One of the important things to recognize here is that traditional media failed the public long before blogs were even around. The death of the public intellectual happened arguably in the 1980s or 1990s, and that’s just in social commentary; it happened much earlier in the arts. Where we used to have Bertrand Russell and George Orwell, we now have David Brooks and Paul Krugman. Even Maureen Dowd has a column (how I have no idea). I like Brooks and Krugman, but they’re no Russell or Orwell. 

Contrast that with blogs, where the conversation is a thousand times richer than what you’d find in most mainstream magazines and newspapers. To be sure, there are still great publications such as The Financial TimesThe Economist, and Harpers, but most mainstream publications are pretty devoid of any serious insight. In my opinion, blogs have saved the public discourse on politics and economics. 

Bringing this back to menswear, I think it’s the same situation. Outside of some niche Japanese magazines, I find the conversation on the blogosphere to be generally richer than anywhere else. Sure, we bloggers don’t have editors to vet us or people to check our facts. Most of us don’t even get access to trade shows or receive any press releases. But we’re kicking ass. 

Long before I started blogging, I was a huge fan of A Continuous Lean, Put This On, Sartorially Inclined, etc. Michael Williams at ACL created a really compelling view of men’s style, Jesse wrote great posts on the basics of how to dress well, and Lawrence at Sartorially Inclined introduced me to more interesting brands each week than I probably got from any magazine in a year. These people were not only posting great content, but given how much stuff was written in a month, it was actually more information about menswear than I would receive in my magazines. 

I also think people are pretty good at identifying who’s worth reading. Check out this old post that Jesse made at the beginning of this year. I would bet money that if you looked at the Google Reader stats for any crappy blog, they wouldn’t match up to any of the blogs on Jesse’s list. Though some of my favorite blogs are actually at the bottom of that list, it remains that the people who deserve attention are getting it. My own blog, Die, Workwear!, has had the amazing fortune of growing really well since I’ve started. I’d like to think it’s because I try to write as substantively as I can, and people respond to that. 

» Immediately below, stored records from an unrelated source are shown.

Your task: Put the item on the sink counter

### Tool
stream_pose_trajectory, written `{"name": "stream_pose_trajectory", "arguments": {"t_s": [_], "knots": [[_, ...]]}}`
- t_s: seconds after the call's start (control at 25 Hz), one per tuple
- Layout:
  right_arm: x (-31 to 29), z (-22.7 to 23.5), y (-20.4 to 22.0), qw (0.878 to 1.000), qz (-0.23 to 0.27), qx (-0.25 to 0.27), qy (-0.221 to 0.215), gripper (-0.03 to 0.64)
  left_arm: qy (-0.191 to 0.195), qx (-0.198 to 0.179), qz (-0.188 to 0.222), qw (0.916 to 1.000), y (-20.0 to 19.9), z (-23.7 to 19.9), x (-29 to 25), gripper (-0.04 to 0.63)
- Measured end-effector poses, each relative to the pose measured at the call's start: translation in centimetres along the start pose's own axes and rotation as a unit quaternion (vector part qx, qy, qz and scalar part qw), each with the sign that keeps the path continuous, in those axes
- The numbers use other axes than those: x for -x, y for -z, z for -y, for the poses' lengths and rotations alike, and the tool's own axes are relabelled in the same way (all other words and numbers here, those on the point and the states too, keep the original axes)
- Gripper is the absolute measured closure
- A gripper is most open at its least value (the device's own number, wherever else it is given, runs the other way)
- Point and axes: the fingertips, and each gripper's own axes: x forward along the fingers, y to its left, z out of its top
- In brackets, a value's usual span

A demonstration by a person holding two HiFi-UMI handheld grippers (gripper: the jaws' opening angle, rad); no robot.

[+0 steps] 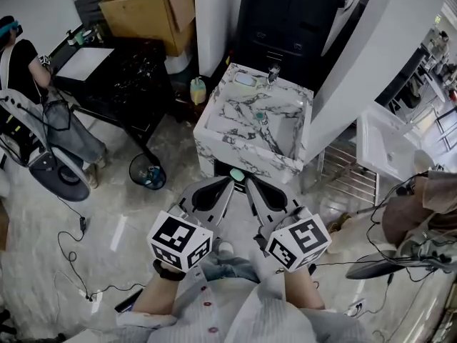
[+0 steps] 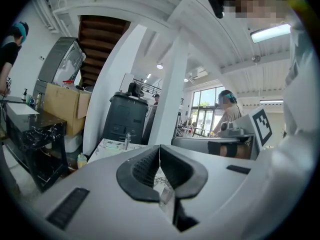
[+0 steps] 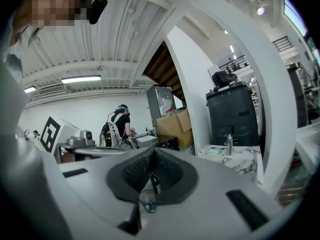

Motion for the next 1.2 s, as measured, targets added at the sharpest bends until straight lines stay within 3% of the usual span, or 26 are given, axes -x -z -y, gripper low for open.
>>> {"name": "stream_pose_trajectory", "arguments": {"t_s": [1.2], "knots": [[-0.4,0.5,1.4,0.999,-0.041,0.006,0.014,0.609,-0.001,-0.002,0.0,1.0,0.1,-0.3,0.2,0.578]]}}
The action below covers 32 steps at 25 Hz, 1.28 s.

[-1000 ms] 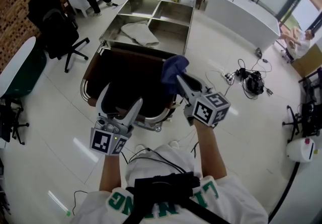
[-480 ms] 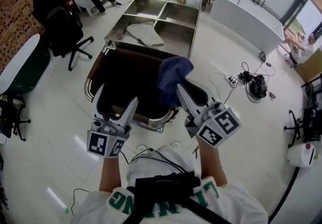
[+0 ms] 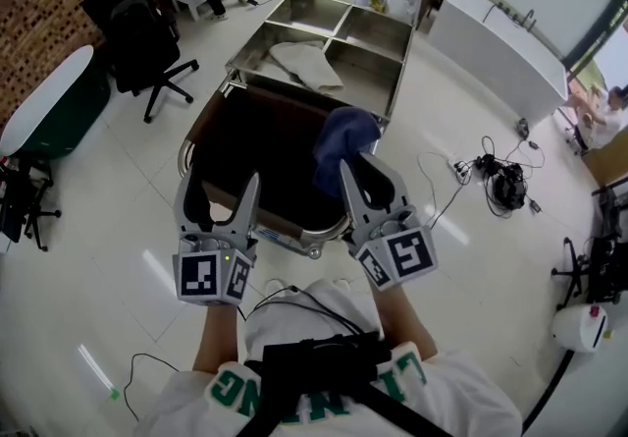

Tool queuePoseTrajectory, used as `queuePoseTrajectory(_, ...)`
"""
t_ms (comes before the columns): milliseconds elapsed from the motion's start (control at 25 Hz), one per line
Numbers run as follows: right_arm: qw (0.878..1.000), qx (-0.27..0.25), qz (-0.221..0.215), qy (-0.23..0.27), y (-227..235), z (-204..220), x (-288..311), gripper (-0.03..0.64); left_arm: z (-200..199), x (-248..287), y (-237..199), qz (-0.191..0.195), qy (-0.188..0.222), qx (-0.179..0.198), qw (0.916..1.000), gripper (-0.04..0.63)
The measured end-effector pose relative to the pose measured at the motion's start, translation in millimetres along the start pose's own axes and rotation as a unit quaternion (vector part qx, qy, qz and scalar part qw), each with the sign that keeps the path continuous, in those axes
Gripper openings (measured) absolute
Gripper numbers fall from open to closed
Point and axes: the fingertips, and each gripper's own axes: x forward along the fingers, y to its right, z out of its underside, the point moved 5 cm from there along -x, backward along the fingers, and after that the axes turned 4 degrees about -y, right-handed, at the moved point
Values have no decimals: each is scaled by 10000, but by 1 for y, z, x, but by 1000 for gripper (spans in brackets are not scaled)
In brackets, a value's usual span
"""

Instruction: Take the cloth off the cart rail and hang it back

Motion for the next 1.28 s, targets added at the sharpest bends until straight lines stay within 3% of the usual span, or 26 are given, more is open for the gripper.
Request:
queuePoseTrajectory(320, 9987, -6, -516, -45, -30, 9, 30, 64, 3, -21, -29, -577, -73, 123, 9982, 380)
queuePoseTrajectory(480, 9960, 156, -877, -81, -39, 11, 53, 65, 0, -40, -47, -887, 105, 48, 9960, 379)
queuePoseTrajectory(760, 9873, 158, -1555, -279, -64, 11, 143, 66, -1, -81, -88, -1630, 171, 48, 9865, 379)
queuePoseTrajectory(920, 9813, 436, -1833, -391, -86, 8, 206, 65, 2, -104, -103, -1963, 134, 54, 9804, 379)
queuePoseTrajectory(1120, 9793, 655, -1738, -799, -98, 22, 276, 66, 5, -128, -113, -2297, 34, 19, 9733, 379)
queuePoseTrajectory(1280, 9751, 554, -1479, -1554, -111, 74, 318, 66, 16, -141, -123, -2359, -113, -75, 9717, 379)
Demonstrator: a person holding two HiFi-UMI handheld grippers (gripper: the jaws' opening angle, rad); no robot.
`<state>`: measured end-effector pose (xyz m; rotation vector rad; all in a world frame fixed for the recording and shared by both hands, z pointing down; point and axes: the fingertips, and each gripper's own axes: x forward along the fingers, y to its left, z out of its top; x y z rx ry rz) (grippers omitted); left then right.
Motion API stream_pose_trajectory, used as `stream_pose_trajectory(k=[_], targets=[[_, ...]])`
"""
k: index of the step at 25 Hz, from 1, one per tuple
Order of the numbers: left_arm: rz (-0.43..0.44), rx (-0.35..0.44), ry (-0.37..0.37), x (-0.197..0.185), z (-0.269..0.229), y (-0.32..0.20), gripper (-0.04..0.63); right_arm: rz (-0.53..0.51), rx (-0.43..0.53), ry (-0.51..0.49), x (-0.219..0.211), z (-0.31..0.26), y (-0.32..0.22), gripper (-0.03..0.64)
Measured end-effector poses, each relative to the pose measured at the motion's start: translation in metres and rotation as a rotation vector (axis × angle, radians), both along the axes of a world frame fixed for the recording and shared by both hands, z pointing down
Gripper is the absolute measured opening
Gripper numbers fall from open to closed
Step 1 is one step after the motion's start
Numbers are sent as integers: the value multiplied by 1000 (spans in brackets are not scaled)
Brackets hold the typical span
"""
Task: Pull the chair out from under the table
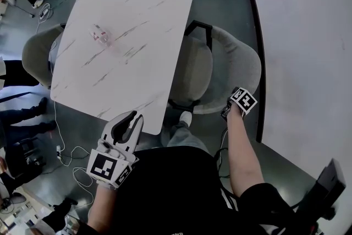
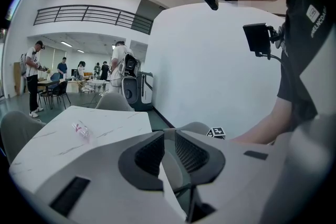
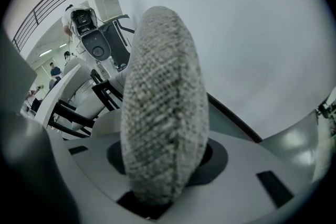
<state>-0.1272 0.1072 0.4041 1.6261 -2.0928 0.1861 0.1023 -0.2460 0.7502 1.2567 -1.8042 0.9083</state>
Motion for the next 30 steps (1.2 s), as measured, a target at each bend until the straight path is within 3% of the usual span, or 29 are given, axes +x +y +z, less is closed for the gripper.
stream_pose_trajectory(k=[21,30], targets=[[25,-7,3,0,3,-11,46,162,-17,-71,6,0,1,140],[58,-11,12,1,5,-20,46,238,-12,-80,38,-1,-2,140]])
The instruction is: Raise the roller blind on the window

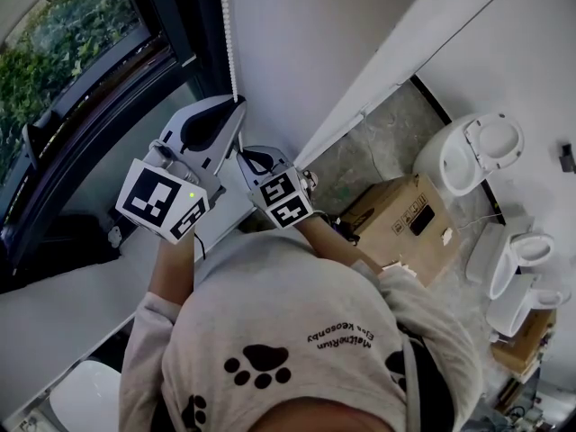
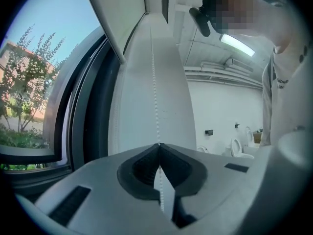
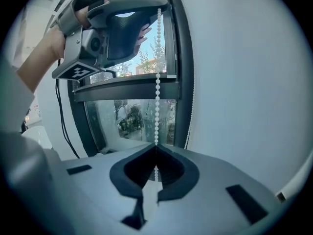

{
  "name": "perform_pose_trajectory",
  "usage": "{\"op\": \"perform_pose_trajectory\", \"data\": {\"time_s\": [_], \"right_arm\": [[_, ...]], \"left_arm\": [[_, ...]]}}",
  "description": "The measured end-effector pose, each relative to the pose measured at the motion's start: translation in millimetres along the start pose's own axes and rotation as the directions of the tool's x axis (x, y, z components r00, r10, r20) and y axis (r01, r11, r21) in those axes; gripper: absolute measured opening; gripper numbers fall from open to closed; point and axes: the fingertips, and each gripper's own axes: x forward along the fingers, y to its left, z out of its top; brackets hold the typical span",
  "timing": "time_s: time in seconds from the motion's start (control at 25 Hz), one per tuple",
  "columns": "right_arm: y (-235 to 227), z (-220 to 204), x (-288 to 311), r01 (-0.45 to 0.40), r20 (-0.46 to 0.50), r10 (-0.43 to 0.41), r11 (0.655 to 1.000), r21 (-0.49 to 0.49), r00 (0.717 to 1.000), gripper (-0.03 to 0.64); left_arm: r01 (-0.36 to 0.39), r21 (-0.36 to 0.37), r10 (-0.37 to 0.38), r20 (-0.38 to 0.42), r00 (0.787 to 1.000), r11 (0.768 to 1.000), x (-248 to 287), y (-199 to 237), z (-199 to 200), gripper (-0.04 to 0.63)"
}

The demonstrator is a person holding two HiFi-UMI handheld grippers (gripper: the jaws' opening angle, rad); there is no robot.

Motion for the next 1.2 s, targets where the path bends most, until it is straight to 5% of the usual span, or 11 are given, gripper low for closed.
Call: {"op": "perform_pose_trajectory", "data": {"time_s": [0.28,0.72,0.8,1.2], "right_arm": [[8,-15,5,-0.024,-0.034,0.025,1.000,0.009,0.999,0.008],[8,-31,7,-0.031,-0.051,0.030,0.999,-0.034,0.998,0.011],[9,-33,7,-0.032,-0.060,0.028,0.998,-0.057,0.998,0.099],[-12,28,-36,0.017,0.136,-0.023,0.999,0.039,0.991,0.104]], "left_arm": [[0.021,-0.117,-0.020,0.009,1.000,0.993,-3,1,-16,0.009],[0.046,-0.173,-0.044,0.014,0.999,0.984,-3,-7,-30,0.009],[0.044,-0.170,-0.042,0.013,0.999,0.984,-3,-5,-30,0.009],[0.039,-0.167,-0.036,0.023,0.999,0.985,-6,-3,-32,0.008]]}}
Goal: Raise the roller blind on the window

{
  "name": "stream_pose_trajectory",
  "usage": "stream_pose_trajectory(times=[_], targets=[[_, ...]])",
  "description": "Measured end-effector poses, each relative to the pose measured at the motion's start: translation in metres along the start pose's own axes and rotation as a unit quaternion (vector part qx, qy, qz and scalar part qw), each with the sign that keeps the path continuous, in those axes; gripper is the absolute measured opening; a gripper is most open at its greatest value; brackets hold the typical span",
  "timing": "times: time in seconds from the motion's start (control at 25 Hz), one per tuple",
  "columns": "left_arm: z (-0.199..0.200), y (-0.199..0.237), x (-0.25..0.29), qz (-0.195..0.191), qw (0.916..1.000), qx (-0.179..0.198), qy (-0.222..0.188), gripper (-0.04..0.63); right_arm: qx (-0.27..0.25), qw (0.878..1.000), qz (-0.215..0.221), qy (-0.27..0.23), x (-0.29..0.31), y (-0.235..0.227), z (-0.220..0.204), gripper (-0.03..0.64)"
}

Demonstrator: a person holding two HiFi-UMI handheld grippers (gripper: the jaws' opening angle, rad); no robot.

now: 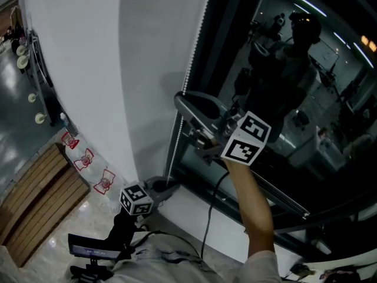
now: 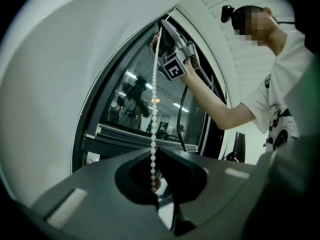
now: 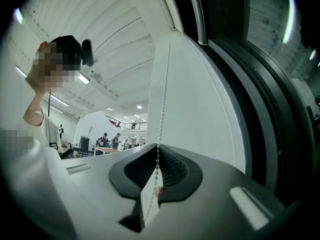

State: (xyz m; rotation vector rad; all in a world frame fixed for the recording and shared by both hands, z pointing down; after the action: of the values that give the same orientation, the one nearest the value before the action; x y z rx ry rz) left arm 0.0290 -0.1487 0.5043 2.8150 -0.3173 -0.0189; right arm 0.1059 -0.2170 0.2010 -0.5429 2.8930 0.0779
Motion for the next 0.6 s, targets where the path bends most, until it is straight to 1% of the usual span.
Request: stream_pose_trajectory(times=[0.2, 0.32, 0.48, 0.6], targets=[[-0.001, 0.001, -0.001, 0.0, 1.0, 0.001, 0.0, -0.002, 0.009, 0.999, -0.005, 0.033, -0.003, 0.003, -0.037, 0.014], [-0.003, 0.001, -0.002, 0.002, 1.0, 0.0, 0.001, -0.002, 0.015, 0.998, -0.012, 0.061, -0.006, 0.003, -0.065, 0.014], [-0.004, 0.002, -0.003, 0.004, 1.0, -0.001, 0.001, -0.002, 0.035, 0.994, -0.024, 0.101, -0.015, 0.003, -0.112, 0.014], [-0.004, 0.004, -0.005, 0.008, 1.0, -0.002, 0.001, -0.002, 0.059, 0.991, -0.03, 0.115, -0.022, 0.005, -0.142, 0.014]])
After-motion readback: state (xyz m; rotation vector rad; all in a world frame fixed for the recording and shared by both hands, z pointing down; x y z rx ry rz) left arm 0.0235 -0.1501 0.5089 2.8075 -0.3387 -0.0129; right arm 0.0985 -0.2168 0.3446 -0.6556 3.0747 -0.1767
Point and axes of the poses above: the fingertips, and each gripper's own axes: x forward along the fingers, y to its left, z out of its top, the point moved 7 cm from there along -x, backward along the fingers
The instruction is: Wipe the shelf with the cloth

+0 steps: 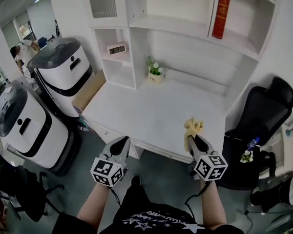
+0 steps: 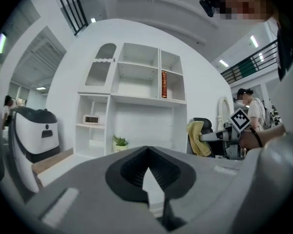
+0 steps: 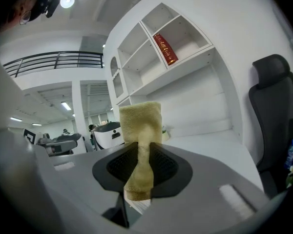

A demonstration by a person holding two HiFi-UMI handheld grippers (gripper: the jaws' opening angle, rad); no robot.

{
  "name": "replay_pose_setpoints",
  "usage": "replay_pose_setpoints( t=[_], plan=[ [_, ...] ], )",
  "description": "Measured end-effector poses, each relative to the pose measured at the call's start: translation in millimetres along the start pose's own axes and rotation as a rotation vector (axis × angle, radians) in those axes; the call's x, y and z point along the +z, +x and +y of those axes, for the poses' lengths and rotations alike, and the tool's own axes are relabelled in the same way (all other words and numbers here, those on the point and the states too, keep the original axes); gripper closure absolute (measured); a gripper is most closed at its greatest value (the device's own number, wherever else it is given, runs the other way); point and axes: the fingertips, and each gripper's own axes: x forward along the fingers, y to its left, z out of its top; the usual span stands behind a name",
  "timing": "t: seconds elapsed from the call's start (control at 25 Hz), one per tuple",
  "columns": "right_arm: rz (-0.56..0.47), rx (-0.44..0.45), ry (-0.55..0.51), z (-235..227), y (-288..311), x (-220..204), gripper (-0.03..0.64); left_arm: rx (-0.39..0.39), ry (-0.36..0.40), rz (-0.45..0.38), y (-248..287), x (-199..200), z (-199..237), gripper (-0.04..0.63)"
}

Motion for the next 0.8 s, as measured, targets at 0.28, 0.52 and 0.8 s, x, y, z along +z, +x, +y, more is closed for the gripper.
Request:
replay_pose_setpoints(
  t=[0.28, 0.52, 0.8],
  plan=[
    [-0.095, -0.128, 0.017, 27.7, 111.9, 71.8, 0.514, -0.202, 0.053, -0.024, 104.4, 66.7, 105.5, 0.595],
    [-0.138, -0.188, 0.029, 48.2, 165.1, 121.8, 0.514, -0.261, 0.033, -0.036, 151.3, 105.0, 159.5, 0.595],
    [-0.209, -0.15, -0.034, 75.4, 194.2, 193.8, 0.514, -0.226, 0.051, -0.088, 180.4, 162.3, 191.2, 0.595]
  ],
)
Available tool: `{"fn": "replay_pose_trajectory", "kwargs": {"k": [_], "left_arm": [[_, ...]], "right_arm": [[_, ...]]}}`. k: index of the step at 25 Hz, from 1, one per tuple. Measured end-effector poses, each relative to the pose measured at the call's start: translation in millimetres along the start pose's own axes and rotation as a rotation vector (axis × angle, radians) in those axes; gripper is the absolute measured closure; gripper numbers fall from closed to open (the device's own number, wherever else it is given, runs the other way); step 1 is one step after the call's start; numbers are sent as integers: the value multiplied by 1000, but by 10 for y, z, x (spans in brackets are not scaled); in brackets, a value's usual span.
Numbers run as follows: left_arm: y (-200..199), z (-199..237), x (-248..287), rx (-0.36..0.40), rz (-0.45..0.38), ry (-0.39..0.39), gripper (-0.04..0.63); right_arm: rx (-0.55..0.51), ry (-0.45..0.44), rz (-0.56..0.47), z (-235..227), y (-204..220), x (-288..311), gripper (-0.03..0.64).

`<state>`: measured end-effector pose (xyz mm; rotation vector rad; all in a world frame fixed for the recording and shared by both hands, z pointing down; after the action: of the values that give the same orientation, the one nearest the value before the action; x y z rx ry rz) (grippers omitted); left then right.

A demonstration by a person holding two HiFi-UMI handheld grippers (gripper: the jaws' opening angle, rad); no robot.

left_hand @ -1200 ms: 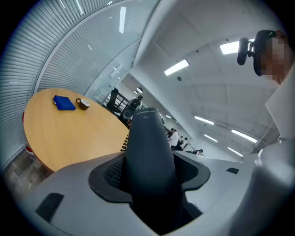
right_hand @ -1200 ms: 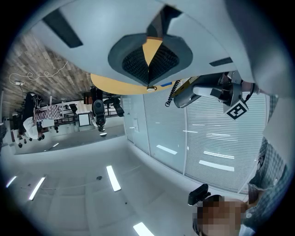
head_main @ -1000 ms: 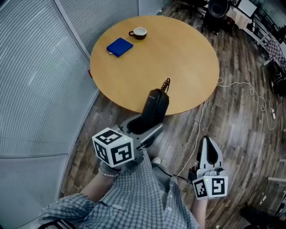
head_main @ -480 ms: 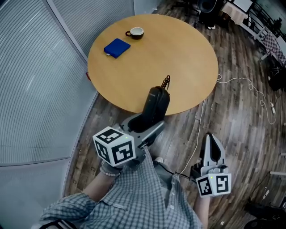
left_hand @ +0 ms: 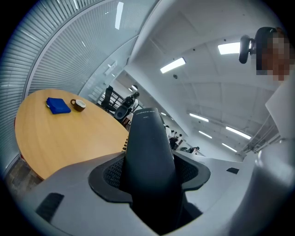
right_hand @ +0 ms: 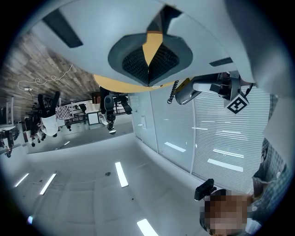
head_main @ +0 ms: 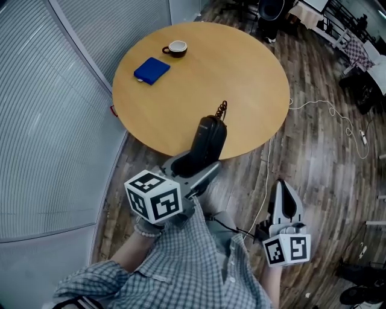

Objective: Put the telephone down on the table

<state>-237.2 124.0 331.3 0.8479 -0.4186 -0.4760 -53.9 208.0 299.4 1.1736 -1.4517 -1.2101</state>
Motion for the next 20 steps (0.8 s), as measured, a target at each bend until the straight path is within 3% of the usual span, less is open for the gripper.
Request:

There’s a theory out there called Condorcet’s theorem. Roughly speaking, it says that if you take a group of people who each have over a 50% chance of being correct, they will as a collective make a better decision than any single person. I’d like to think that this is happening with menswear blogs. Allowing the public to decide which voices are worthy of listening to, instead of just giving that power to one editor, seems to have allowed better content to emerge. This is one instance with rapid democratization has been incredibly successful. 

A Guide to Bad Taste

I’m going to be frank - most menswear blogs make for terrible reading. Bloggers mostly rely on meaningless superlatives, platitudes, and hackneyed phrases. I’ll often read through entire posts and walk away with nothing. It’s like people are just rehashing press releases. 

I’m not saying I’m any different. Just last month, Jesse (rightly) gave me a friendly knock for using the phrase “pop of color” in a draft I was working on. I admit that I often hurry through my writing. I try to publish something at least once a day and still have enough time to work on my dissertation. As a result, my writing can be a bit sloppy sometimes. 

There are exceptions of course. For example, I draw a lot of inspiration from Christian Chensvold over at Ivy-Style. I’m also a big fan of Simon Crompton at Permanent Style. Both are excellent writers. 

My favorite, however, is John Lugg, the writer behind A Guide to Bad Taste. He doesn’t dispense with advice as much as other blogs do. Instead, his blog is more like a collection of short stories based on our menswear subculture. His posts are always really enjoyable to read and often funny. Take some time today to read a few of his posts. I think you’ll like them.